=== Section Start ===
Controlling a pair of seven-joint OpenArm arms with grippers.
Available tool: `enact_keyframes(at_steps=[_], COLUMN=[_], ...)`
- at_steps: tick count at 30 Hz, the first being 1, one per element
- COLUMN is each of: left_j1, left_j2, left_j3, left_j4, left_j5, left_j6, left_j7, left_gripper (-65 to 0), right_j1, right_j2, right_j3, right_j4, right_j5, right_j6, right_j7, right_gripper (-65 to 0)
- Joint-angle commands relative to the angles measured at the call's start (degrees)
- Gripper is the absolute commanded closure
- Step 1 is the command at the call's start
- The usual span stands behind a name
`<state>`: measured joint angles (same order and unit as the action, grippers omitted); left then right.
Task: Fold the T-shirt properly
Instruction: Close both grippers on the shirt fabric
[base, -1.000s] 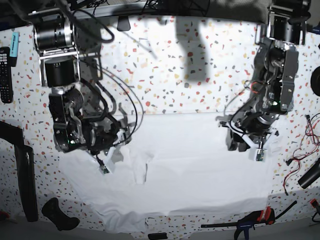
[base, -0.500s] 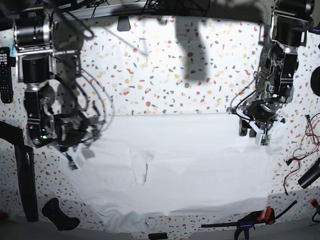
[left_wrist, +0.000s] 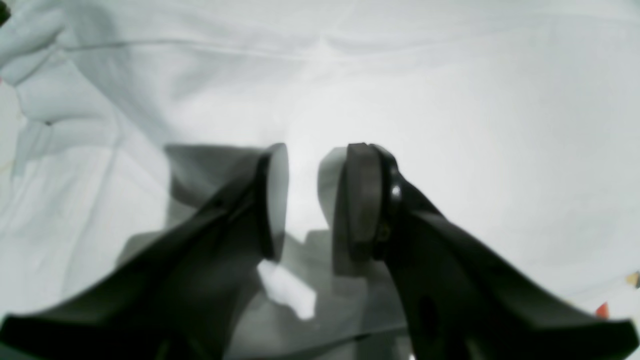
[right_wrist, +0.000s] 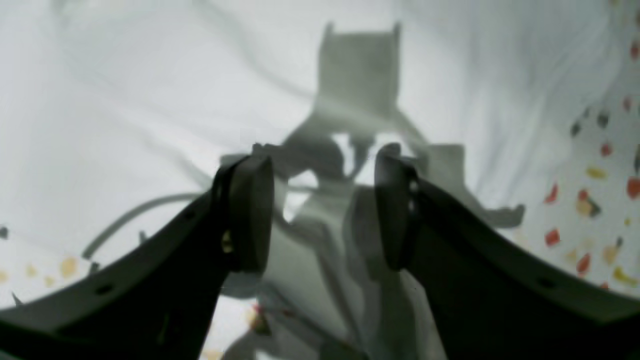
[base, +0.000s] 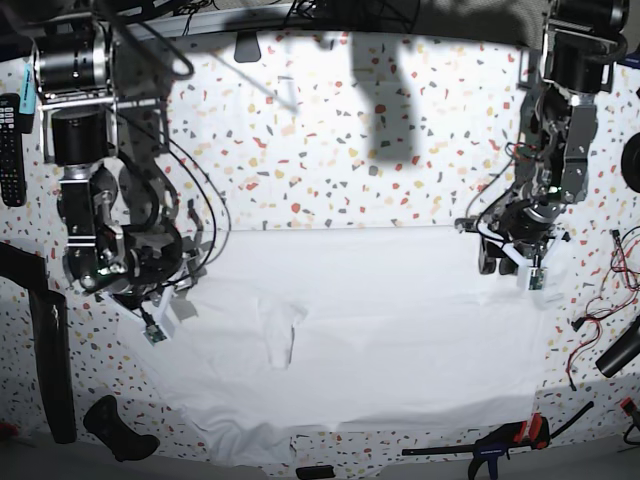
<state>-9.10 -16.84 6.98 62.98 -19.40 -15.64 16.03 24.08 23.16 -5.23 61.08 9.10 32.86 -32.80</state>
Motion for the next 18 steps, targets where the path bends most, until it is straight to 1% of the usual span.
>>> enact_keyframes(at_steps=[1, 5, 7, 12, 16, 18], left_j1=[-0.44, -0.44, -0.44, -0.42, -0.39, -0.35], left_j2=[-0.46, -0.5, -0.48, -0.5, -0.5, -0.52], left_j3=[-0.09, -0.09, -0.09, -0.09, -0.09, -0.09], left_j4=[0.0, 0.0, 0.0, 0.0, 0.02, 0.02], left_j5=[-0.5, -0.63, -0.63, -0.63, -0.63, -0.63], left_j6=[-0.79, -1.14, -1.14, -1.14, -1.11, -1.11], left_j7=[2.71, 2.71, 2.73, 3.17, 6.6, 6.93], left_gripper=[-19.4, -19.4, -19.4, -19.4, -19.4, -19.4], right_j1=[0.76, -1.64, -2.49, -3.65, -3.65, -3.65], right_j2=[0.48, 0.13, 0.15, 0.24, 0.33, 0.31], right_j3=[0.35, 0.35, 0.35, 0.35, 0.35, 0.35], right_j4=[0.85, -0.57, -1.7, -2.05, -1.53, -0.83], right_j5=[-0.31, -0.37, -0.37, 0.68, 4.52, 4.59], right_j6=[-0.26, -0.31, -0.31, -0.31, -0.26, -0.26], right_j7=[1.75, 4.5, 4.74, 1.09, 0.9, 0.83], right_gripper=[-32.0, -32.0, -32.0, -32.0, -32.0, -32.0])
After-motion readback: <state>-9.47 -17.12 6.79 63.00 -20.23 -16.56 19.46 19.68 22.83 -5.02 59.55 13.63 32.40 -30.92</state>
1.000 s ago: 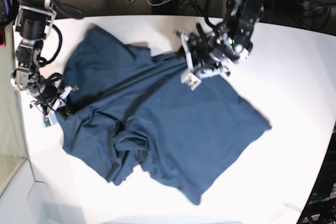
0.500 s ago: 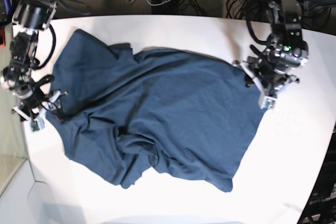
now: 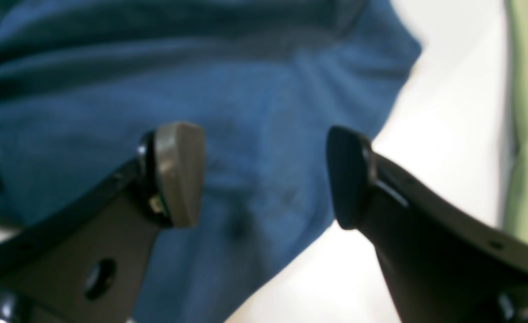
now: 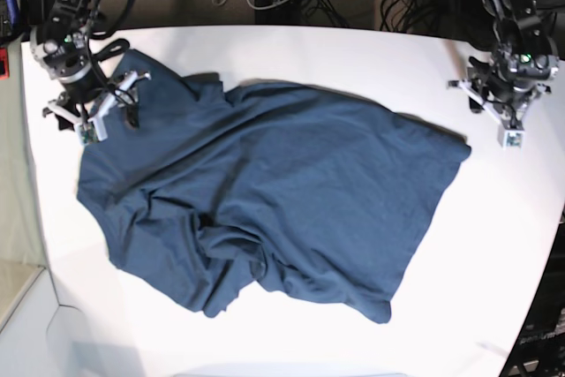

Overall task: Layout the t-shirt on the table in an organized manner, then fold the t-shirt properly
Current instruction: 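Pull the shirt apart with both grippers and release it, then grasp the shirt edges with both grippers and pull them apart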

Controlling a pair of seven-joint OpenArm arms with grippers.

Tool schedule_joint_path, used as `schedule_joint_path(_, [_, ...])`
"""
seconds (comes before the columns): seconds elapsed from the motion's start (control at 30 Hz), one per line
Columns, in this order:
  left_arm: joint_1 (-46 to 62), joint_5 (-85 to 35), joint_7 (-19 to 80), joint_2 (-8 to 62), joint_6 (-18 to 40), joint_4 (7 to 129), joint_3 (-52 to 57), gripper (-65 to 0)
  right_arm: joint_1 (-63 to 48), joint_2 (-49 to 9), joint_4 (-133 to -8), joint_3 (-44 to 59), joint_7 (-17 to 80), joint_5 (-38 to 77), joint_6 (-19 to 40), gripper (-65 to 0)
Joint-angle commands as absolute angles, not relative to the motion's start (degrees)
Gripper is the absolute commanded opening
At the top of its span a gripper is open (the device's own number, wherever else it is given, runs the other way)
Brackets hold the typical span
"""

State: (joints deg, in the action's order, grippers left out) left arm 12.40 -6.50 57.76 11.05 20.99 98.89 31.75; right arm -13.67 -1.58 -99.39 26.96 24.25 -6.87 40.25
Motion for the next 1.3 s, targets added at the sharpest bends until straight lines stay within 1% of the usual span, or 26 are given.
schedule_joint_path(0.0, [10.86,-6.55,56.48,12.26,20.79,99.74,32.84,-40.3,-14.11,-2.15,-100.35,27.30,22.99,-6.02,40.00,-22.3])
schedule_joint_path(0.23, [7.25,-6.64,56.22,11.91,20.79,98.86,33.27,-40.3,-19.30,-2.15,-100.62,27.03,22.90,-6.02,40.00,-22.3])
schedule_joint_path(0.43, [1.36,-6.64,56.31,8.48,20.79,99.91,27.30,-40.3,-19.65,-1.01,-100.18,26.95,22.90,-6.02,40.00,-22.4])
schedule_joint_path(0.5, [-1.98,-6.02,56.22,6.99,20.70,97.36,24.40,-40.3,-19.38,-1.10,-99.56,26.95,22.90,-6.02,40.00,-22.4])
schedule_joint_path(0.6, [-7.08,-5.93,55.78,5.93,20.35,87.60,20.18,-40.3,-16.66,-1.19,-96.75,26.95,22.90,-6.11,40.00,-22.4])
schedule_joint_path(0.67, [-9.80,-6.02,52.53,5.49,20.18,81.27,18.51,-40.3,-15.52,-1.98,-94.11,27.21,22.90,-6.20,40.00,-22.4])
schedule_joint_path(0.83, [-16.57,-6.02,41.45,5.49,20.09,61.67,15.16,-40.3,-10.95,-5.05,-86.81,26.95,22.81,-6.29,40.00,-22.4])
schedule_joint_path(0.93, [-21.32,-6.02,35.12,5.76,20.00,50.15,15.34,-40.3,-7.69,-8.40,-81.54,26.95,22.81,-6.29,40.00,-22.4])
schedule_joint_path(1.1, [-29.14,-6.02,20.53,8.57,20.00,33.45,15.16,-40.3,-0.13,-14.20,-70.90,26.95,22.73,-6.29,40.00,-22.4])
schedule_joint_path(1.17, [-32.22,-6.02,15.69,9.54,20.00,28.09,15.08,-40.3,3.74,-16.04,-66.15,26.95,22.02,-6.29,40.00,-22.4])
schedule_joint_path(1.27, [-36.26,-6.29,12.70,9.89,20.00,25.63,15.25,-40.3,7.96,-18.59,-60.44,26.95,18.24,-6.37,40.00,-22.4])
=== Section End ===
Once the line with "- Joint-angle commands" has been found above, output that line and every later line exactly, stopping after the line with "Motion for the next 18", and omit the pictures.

§ Exercise response
- Joint-angle commands relative to the angles measured at the call's start (degrees)
- Gripper is the absolute commanded closure
- Step 1 is the command at the call's start
- The usual span stands behind a name
`<state>`: measured joint angles (same order and unit as the action, grippers omitted); left then right.
Task: Fold the T-shirt properly
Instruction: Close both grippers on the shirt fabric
[base, -1.000s] 
[base, -0.500s] 
[left_wrist, +0.000s] 
[right_wrist, +0.000s] 
[base, +0.000s] 
<state>-9.10 -16.84 6.98 62.98 -19.40 -15.64 16.03 24.08 23.16 -5.23 61.08 9.10 32.86 -32.80</state>
Motion for the next 18 steps, targets where the path bends most, until it is straight to 1% of the usual span.

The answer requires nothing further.